- Grant Total: $110,078,488
- Grant Committed: $108,512,458
- Grant Expended: $108,512,458
- Signed: July 5, 2005
- Entry Into Force: October 18, 2005
- Completed: October 17, 2010
In July 2005, the Millennium Challenge Corporation signed a five-year, $110 million compact with the Government of Cape Verde aimed at contributing to the transformation of their economy from aid-dependency to sustainable, private-sector led growth. The strategic investments in three projects will improve the country’s investment climate and reform the financial sector; improve infrastructure to support increased economic activity and provide access to markets, employment, and social services; increase agricultural productivity and raise the income of the rural population; and carry out some key policy reforms needed for sustained economic growth. The compact in Cape Verde entered into force (EIF) in October 2005, formally initiating the five-year timeline for project implementation.
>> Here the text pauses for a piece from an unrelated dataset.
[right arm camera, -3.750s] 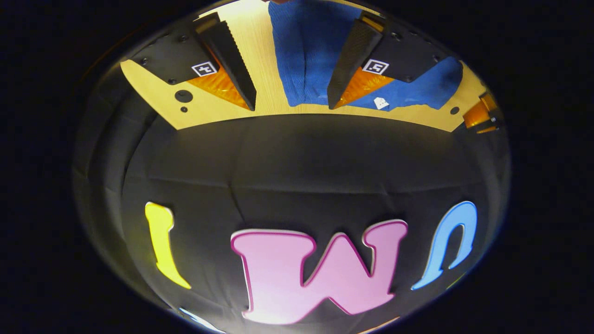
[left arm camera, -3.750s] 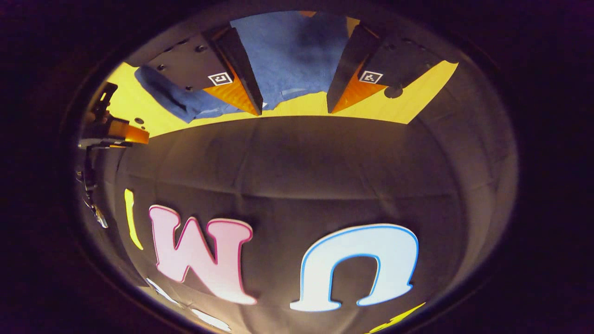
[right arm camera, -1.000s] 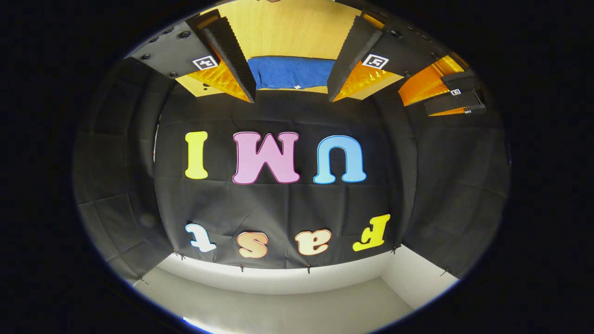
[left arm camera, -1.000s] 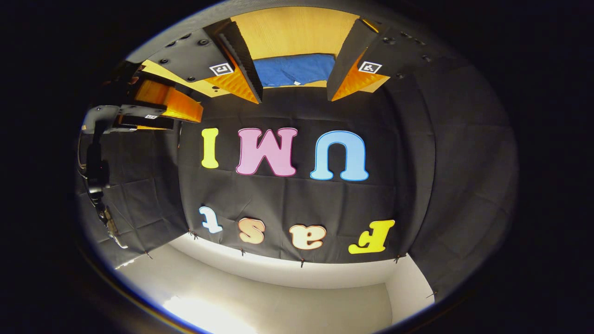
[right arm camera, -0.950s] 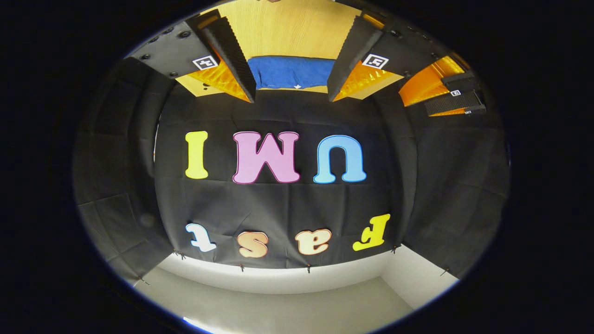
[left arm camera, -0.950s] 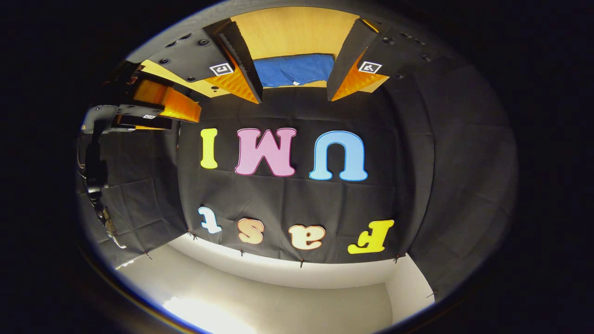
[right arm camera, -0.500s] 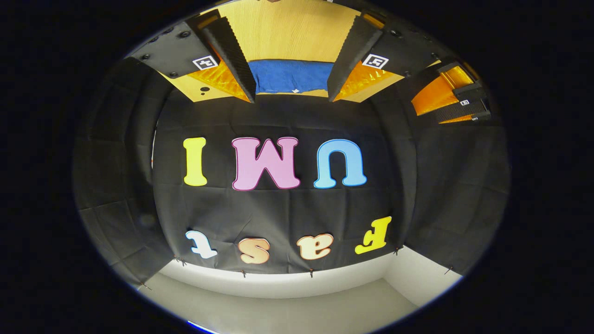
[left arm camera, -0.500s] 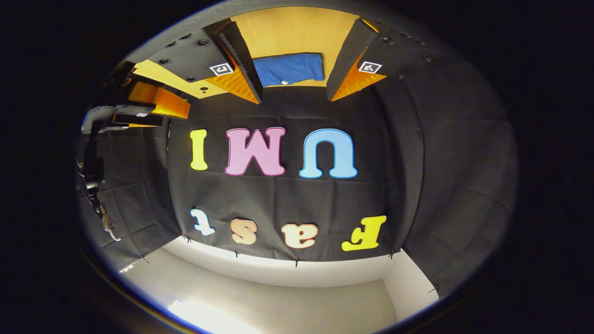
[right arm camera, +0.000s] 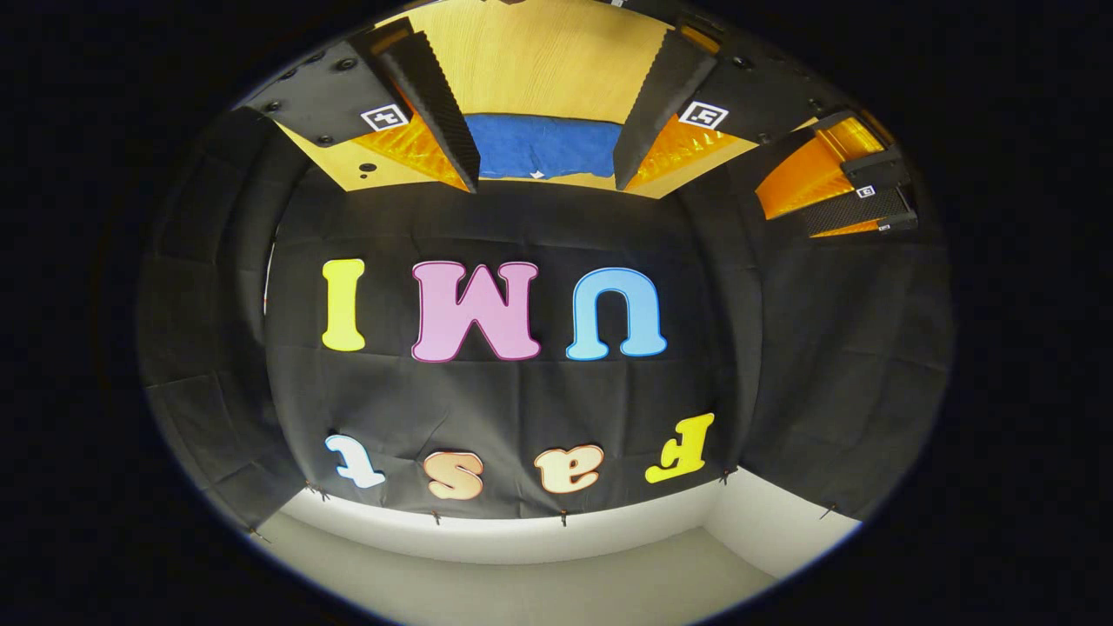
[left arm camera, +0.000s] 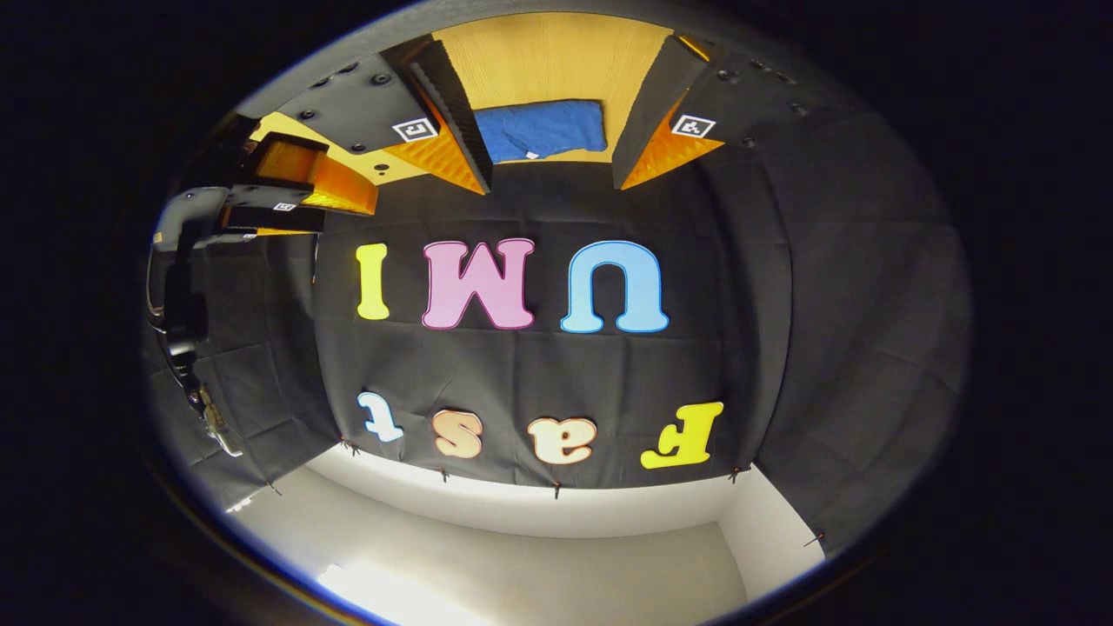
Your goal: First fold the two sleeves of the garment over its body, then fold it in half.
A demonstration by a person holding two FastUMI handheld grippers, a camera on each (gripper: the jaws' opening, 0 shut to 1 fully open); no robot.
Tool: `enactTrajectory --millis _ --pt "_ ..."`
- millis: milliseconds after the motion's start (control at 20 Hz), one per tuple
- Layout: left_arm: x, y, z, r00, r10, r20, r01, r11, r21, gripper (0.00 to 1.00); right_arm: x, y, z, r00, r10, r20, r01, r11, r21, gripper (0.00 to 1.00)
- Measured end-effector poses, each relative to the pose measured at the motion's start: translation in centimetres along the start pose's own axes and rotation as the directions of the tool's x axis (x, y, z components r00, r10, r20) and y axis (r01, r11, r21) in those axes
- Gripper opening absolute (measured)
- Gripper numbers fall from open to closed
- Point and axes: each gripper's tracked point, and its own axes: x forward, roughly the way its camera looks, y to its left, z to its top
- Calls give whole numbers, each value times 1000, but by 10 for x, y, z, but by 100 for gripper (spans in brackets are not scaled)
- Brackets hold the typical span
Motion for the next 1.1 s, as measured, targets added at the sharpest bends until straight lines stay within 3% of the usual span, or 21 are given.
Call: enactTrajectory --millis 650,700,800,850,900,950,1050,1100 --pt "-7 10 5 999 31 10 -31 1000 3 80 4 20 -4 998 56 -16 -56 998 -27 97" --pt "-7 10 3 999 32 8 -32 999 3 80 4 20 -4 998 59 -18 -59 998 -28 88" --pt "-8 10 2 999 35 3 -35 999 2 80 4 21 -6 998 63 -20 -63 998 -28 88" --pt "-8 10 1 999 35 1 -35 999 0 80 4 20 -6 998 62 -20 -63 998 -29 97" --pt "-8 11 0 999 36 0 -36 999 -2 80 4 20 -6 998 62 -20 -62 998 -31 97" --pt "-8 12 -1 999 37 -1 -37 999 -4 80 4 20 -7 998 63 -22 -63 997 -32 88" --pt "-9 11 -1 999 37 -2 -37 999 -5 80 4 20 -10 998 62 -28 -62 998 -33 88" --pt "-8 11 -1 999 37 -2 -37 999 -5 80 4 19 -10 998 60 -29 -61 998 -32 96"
The compact closed out in October 2010.
Cape Verde was selected as eligible to develop a second MCC compact on December 9, 2009.
Develop the private sector by reducing obstacles to private sector investment and reforming the financial sector
- Remove constraints to private sector investment through policy reforms such as the creation of a commercial credit information bureau:
- Enable the Government of Cape Verde to make reforms in the financial sector to help increase access to financial services, especially microfinance, and expand access to the primary market for government securities; and
- Strengthen microfinance institutions so they may become sustainable.
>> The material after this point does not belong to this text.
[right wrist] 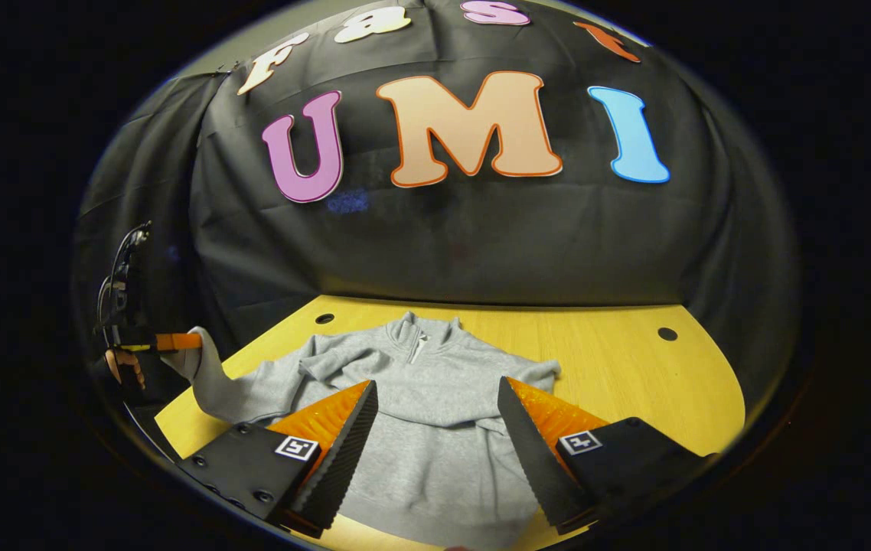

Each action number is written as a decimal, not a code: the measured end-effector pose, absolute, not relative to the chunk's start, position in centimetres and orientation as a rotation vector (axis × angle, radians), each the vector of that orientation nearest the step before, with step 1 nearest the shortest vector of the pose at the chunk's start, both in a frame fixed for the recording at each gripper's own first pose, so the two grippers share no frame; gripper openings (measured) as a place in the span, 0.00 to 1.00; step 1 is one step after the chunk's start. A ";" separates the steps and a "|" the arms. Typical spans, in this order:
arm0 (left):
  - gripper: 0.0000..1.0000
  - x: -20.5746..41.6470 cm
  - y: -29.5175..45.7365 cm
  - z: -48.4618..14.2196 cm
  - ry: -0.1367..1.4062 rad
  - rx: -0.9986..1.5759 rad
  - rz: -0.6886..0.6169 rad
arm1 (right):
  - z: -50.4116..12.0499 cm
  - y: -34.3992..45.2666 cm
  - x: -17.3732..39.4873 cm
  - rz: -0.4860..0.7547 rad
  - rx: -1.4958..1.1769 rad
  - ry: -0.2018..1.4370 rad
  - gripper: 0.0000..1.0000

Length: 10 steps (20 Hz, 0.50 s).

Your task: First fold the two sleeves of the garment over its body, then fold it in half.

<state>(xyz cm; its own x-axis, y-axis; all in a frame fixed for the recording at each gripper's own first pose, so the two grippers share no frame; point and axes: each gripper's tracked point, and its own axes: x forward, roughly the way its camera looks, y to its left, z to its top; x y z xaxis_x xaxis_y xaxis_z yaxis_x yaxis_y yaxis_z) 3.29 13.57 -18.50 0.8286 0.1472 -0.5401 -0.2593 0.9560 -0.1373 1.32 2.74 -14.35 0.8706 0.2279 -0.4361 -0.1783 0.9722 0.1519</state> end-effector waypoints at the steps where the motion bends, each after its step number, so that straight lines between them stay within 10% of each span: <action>1: 0.00 4.3 12.5 -18.1 0.547 -0.203 0.193 | -14.4 2.2 1.0 0.204 0.107 0.472 0.98; 10: 0.00 11.0 0.8 -14.3 0.473 -0.203 -0.033 | -15.2 -2.6 -2.2 0.132 0.110 0.498 0.98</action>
<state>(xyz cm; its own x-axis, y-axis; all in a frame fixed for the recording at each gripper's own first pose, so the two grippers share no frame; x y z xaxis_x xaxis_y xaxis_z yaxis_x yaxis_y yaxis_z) 11.04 0.83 -14.33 0.8903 -0.0781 -0.4487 -0.0158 0.9793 -0.2018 -2.24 -2.58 -15.17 0.8705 0.1530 -0.4678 -0.0995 0.9856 0.1370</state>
Integrate internal markets and reduce transportation costs by improving transportation networks through road and bridge infrastructure on the islands of Santiago and Santo Antão and upgrading the Port of Praia
- Invest in roads and small bridges to ensure improved transportation links to social services, employment opportunities, local markets, and ports and airports; and
- Make improvements to the Port of Praia, which handles half of the island nation’s cargo, including construction of new facilities and installation of new security equipment.
Increase agricultural productivity on the islands of Santo Antão, Fogo, and São Nicolau by improving water management and soil conservation, strengthening agribusiness development services, and increasing access to credit and capacity of financial institutions
- Increase the capture, storage and distribution of rainfall water; and
- Mobilize agricultural support activities such as marketing, applied research, pest-control, training and extension services, and credit.